### WHAT THIS TASK INVOLVES
Range to output from the entries below: the line containing "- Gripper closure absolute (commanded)" through the line containing "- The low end". Set it down exactly, ends included, nothing else.

### DATASET CONTENT
******************************
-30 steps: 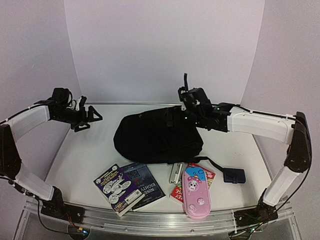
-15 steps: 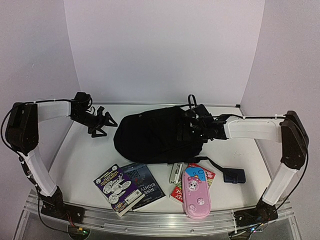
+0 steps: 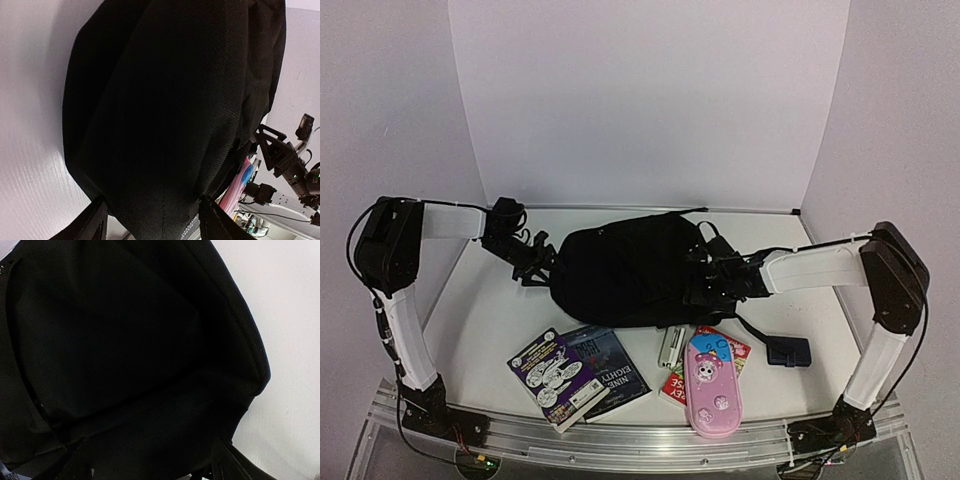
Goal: Pack the student bag
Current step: Adjust the student bag at the center of the board.
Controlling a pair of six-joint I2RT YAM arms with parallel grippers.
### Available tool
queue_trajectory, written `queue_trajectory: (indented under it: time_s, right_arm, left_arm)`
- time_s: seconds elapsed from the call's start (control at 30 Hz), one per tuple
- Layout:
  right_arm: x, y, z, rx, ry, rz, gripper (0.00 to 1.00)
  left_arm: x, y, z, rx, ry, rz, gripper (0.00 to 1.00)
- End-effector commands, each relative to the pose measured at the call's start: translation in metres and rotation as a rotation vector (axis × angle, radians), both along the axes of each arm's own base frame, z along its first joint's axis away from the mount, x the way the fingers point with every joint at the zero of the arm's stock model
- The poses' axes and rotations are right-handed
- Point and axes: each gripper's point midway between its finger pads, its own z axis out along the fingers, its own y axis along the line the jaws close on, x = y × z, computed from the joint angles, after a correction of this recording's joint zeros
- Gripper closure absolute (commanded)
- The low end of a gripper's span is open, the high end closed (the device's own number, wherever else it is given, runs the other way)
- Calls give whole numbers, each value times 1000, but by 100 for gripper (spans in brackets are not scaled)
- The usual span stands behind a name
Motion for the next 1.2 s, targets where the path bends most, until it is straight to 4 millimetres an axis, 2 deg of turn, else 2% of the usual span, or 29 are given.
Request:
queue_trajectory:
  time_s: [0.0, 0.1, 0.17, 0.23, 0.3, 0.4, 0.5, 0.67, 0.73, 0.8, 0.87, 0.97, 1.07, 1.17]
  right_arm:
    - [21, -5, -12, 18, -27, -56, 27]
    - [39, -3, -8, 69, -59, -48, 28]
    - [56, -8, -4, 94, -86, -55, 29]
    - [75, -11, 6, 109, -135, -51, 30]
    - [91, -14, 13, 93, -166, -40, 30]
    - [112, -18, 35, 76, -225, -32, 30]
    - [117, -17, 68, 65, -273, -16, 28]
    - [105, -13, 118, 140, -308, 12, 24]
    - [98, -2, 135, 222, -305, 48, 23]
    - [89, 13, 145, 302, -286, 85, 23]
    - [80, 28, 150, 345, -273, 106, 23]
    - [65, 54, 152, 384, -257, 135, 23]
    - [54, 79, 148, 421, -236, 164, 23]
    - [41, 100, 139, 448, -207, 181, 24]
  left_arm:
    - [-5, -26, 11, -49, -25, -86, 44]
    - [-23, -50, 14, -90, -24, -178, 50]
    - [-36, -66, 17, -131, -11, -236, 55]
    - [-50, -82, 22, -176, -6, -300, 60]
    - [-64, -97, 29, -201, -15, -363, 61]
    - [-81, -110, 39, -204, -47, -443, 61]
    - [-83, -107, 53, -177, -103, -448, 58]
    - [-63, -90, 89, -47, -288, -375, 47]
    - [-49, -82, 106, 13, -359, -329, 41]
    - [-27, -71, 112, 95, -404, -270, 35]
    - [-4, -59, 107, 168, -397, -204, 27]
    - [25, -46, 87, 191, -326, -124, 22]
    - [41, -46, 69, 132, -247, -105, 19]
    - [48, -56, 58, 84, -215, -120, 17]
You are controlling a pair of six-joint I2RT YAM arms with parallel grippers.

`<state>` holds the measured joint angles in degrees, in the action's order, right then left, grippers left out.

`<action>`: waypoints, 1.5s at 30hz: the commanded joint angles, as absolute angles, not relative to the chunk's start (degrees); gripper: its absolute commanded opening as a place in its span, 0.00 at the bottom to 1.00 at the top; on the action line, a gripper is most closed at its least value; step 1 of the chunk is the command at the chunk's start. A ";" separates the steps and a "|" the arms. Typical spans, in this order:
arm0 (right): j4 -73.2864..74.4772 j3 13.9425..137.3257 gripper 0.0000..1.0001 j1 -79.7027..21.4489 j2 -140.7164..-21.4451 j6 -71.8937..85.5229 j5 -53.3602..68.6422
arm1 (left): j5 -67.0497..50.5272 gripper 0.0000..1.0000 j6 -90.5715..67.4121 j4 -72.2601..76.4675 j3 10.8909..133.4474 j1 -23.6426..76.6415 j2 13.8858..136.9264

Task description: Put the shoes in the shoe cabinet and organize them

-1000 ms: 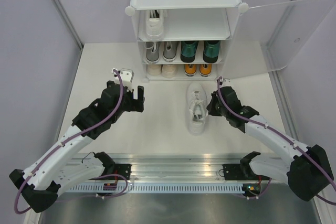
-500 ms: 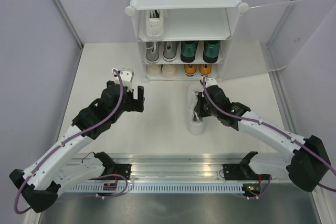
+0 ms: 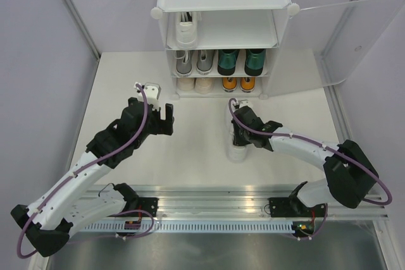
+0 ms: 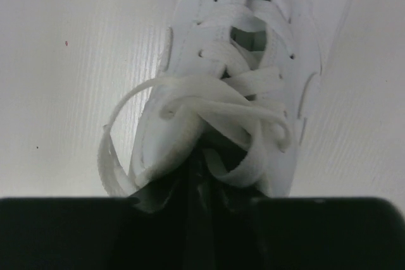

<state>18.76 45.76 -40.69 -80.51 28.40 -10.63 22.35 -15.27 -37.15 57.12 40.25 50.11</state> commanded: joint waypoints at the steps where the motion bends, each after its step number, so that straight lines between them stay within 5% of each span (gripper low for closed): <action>1: 18.63 47.20 0.28 -40.52 -81.74 27.51 -12.57 | 21.97 0.95 -13.71 -35.33 57.39 40.25 49.13; 4: 19.42 47.81 0.41 -40.60 -80.16 27.42 -12.74 | 21.88 0.95 -13.80 -35.33 57.48 40.25 49.04; 8: 22.32 49.83 0.48 -40.52 -76.39 27.51 -13.80 | 21.62 0.95 -13.80 -35.25 57.48 40.25 48.87; 27: 31.29 55.81 0.42 -40.78 -67.32 27.07 -14.86 | 21.71 0.95 -13.80 -35.25 57.48 40.25 48.96; 45: 27.95 59.59 0.39 -49.39 -78.65 24.79 -20.65 | 21.88 0.95 -13.71 -35.24 57.39 40.25 49.13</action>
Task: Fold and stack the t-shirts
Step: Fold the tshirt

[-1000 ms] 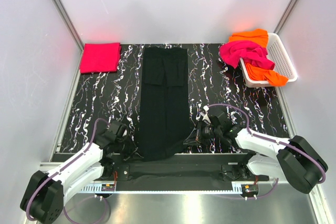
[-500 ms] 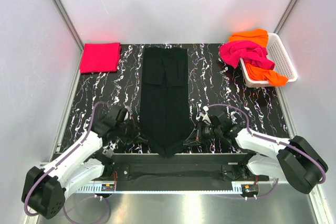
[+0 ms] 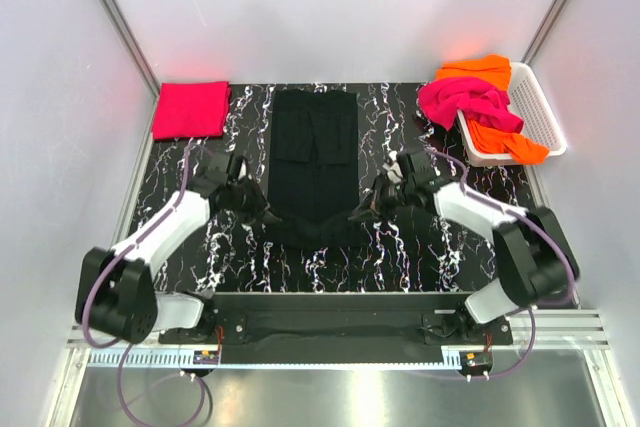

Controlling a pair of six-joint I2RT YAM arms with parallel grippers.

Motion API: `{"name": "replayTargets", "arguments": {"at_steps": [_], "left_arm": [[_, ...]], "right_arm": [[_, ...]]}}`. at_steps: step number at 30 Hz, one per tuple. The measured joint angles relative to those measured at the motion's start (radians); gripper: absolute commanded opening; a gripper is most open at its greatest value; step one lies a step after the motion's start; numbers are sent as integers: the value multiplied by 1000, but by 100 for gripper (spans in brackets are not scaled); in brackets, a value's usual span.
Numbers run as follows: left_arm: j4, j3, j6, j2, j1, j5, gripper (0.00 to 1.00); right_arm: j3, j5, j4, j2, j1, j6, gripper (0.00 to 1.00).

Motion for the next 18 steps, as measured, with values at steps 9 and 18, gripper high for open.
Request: {"name": "replayTargets", "arguments": {"at_steps": [9, 18], "left_arm": [[54, 309, 84, 327, 122, 25, 0], [77, 470, 95, 513, 150, 57, 0]], "right_arm": [[379, -60, -152, 333, -124, -135, 0], [657, -114, -261, 548, -192, -203, 0]]}}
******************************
### ANSWER TO THE EXERCISE
- Gripper closure absolute (commanded)
- The low end of a gripper's span is open, the high end closed (the device's own number, wherever else it is given, runs the other way)

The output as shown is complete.